Once tau aggregation has been initiated, the only pathway available for clearance of the tau oligomers is the endosomal-lysosomal pathway, which becomes progressively congested with proteins from various sources, including Aβ. The capacity of neurons to clear proteolytically stable tau oligomers is therefore compromised, leading to uncontrolled progression of the tau aggregation process.
In summary, therefore, Alzheimer’s disease is characterized by altered neuronal metabolism of tau whereby the protein forms aggregates that then assemble into filaments having a defined paired helical structure. The appearance of oligomeric tau is correlated with cognitive deficit, and the progression of this process continues at an exponential rate, just as the prevalence of Alzheimer’s disease increases in an age-dependent manner.
β-Amyloid pathology and molecular genetics of Alzheimer’s disease
Mutations that cause Alzheimer’s disease and influence Aβ protein deposition have been identified in 3 genes: Aβ protein precursor ( APP ) and 2 presenilin genes, PSNL1 and PSNL2 . An updated list of these mutations can be found at http://www.alzforum.org . Further genetic risk factors, such as phosphatidylinositol-binding clathrin assembly protein (PICALM), are being identified through genome-wide association studies (GWAS).
The Alzheimer’s disease mutations of APP are either within or flanking the Aβ domain of APP, a domain that gives rise to the deposits of Aβ plaques throughout the cortex and, to a lesser extent, in the cerebellum. APP exists in at least 5 isoforms, but its physiologic role in the brain is not understood. In the numbering of the largest APP isoform (770 residues), the 42-residue Aβ domain corresponds to residues 672 to 713 encoded for by exons 16 and 17 ( Fig. 5 ).
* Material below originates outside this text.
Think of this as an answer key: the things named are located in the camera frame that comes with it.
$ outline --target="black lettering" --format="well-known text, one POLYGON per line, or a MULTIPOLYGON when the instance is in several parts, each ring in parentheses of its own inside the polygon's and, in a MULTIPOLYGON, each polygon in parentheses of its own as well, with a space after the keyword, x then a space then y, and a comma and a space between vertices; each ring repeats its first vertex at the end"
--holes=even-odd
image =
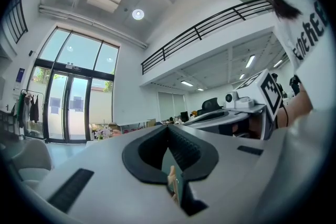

In one family, a Swedish mutation results in the replacement of 2 amino acids (K670N and M671L), whereas other point mutations causing Alzheimer’s disease include A692G, E693G, V715M, I716L, V717I, V717G, V717F, V717L, and L723P (see Fig. 5 ). Hereditary cerebral hemorrhage with amyloidosis—Dutch type, which exhibits severe congophilic angiopathy in the absence of plaques and tangles, is caused by the mutation E693Q.